Moreover, I'm not comfortable with Raya (yes, he can play with the ball at his feet, but passing and faffing around in your own area invites the pressing attention of opponents, and gives you a lot less time to react to errors), still less as a replacement for Ramsdale, who was excellent for almost all of last season, but who seems to have been identified by Mikel Arteta as a weak link.
More to the point, the team are not yet completely comfortable with this system, and I get the sense that Mikel Arteta is still experimenting with and tweaking what he thinks might work.
Unlike last season, the team has yet to settle, (and yes, I understand that in the modern world - cup competitions and European competitions, one may need to rotate a team and rest players) as a unit - I get a sense of nervous skittishness from the team, unlike last season's sense of the team gelling as a unit.
Yes, we have injuries (Timber - on his first game, and he will be out for the entire season, Thomas Partey, ESR, and Zinchenko among others), while Odegaard seems fatigued, and Saka - who is heroic - is consistently fouled (some very ugly stuff today) on a weekly basis and receives little by way of protection.
Of the injured players, Thomas Partey - who is excellent, actually superb, when both fit and available - increasingly, unfortunately, is neither.
I've seen stats for his injuries - one blog observed that "he’s being held together with bits of string and duct tape" - and he has missed over 50 games through injury since he joined the club, and has started once since last May in midfield.
Emile Smith Rowe is another player whom I would have liekd to have seen more of, but, having just clawed his way back into contention, has, unfortunately, fallen to yet another injury.
Eddie Nketiah is a good optional extra as someone who can score, is especially good against bottom teams (last week's hat-trick), but cannot be relied upon to put away chances against serious teams - is a poor finisher - and is extraordinarily inconsistent.
However, at this stage, I think that there are some deeper issues, some of which lie with the manager, (and I am not a person who wants to wield pitchforks at managers, and, moreover, Arsenal tends to have a tradition of retaining managers for quite some time).

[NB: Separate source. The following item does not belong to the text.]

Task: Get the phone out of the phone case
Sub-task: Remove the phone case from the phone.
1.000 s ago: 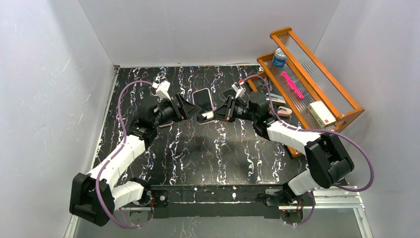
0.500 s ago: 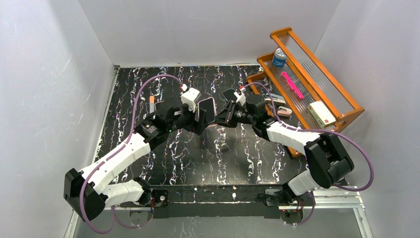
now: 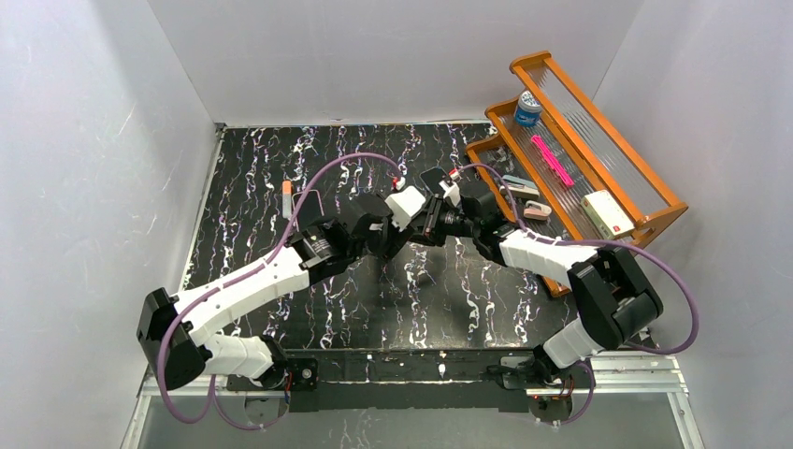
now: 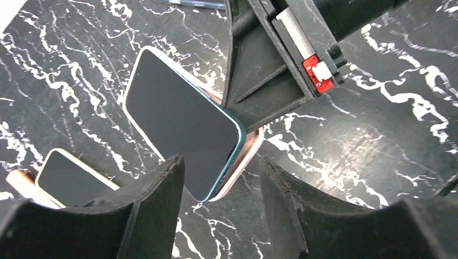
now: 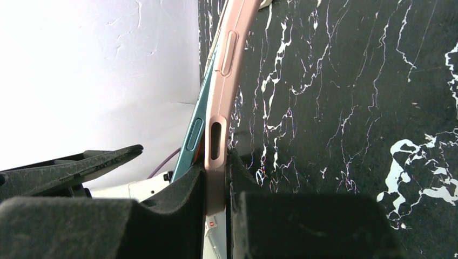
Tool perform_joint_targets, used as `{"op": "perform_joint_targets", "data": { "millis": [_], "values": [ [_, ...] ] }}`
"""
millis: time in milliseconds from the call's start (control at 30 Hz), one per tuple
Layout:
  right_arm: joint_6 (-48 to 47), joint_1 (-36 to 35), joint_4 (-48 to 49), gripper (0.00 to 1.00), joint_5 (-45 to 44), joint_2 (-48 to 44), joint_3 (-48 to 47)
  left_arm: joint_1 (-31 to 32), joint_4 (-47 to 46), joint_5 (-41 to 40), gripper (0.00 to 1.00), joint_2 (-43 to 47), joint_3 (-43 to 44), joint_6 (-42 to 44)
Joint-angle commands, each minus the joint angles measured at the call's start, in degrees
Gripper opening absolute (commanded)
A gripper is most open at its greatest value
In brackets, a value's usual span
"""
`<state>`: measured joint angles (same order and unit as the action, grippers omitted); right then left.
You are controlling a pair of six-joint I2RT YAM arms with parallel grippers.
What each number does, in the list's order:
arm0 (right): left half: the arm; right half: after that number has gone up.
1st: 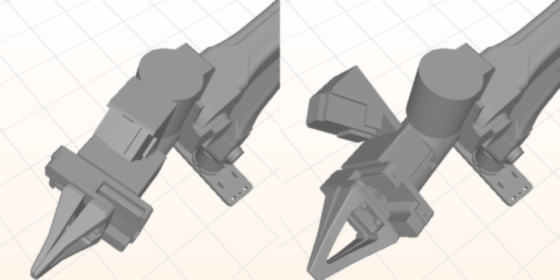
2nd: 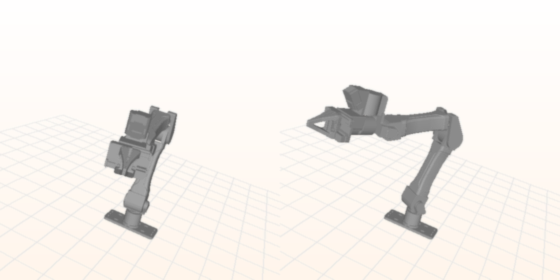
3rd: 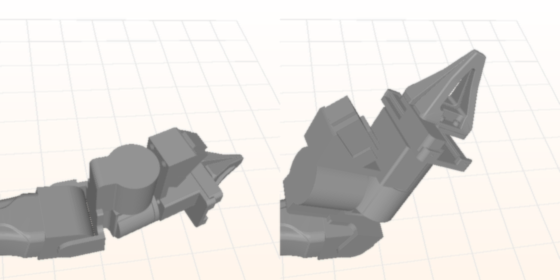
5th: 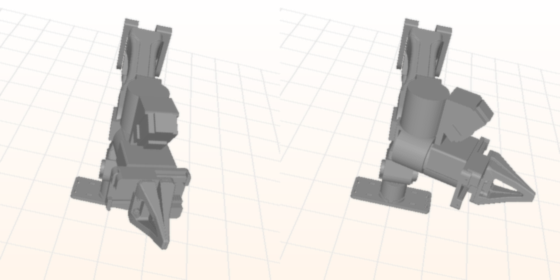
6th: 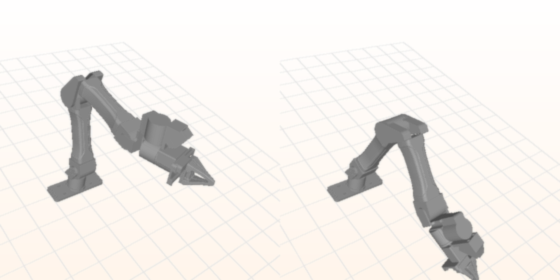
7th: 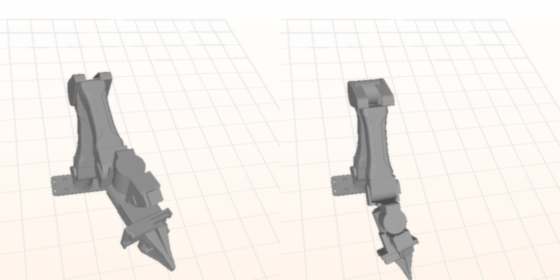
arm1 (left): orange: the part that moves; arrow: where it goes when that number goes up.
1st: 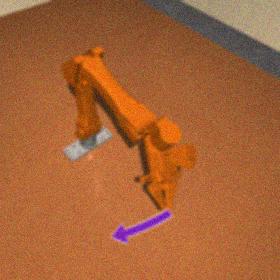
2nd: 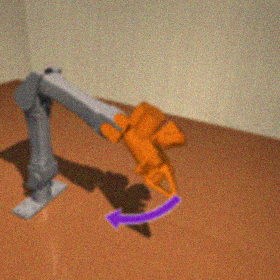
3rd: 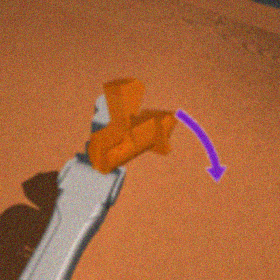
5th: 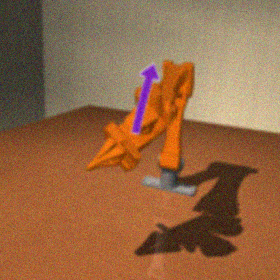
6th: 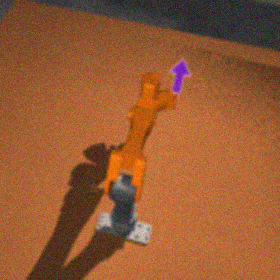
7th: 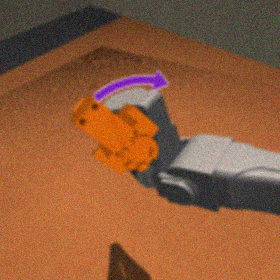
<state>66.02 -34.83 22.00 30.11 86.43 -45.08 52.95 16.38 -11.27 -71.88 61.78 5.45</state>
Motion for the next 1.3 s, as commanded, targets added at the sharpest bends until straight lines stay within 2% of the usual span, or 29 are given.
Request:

Mikel Arteta seems to have a couple of blind spots: One is that once a player is consigned to Arctic regions, cast out of the team, (Ramsdale is only the most recent example of this process, or tendency), it is very diffiuclt for that player to plot a way back.
Secondly, there have been some - a sequence - of brutally bad (and strangely expensive) purchases, which suggests a lack of due diligence, strange scouting, or a weird myopia: Pepe, David Luis, - and now, I suspect that Kai Havertz may fall into this category - players who were never a good fit for Arsenal, and never even had the promise that they might work out - all come to mind.
Worse, Arteta seems prone to the very human problem of not wishing to admit to errors, or mistakes; while some players are consigned to an internal Arctic exile, others are defended - and comtinue to be defended - beyond what their performances merit, (Raya and Havertz are two recent examples).
In other words, Mikel Arteta has favourites: Players who are "in" (sometimes improbably), and players who are "out", and he seems to find it diffiuclt to move the dial from wither setting, evidence to the contrary notwithstanding.
And thirdly: I do wonder whether Arteta's insistence on his interpretation of pressing (in faithful homage to his mentor, Pep Guardiola), - both in his legendarily tough training sessions, and during the actual games - is contributing to the injuries - not just the fact of the injuries, but the types, and frequency of injuries suffered by players on the team, and the fact that some of the players, ominously early in the season, are already suffering from something akin to bun out.
Anyway, at this stage, (unlike last season, when the team was a more settled unit), I think that we will not be challenging seriously for the Premier League title, and, in fact, I would argue that - on current form - (not just two defeats in a row, but the nature of those defeats, for all of our possession, we never seriously looked like scoring tonight) we will be doing well to secure qualification for the Champions League by claiming fourth position in the Premier League.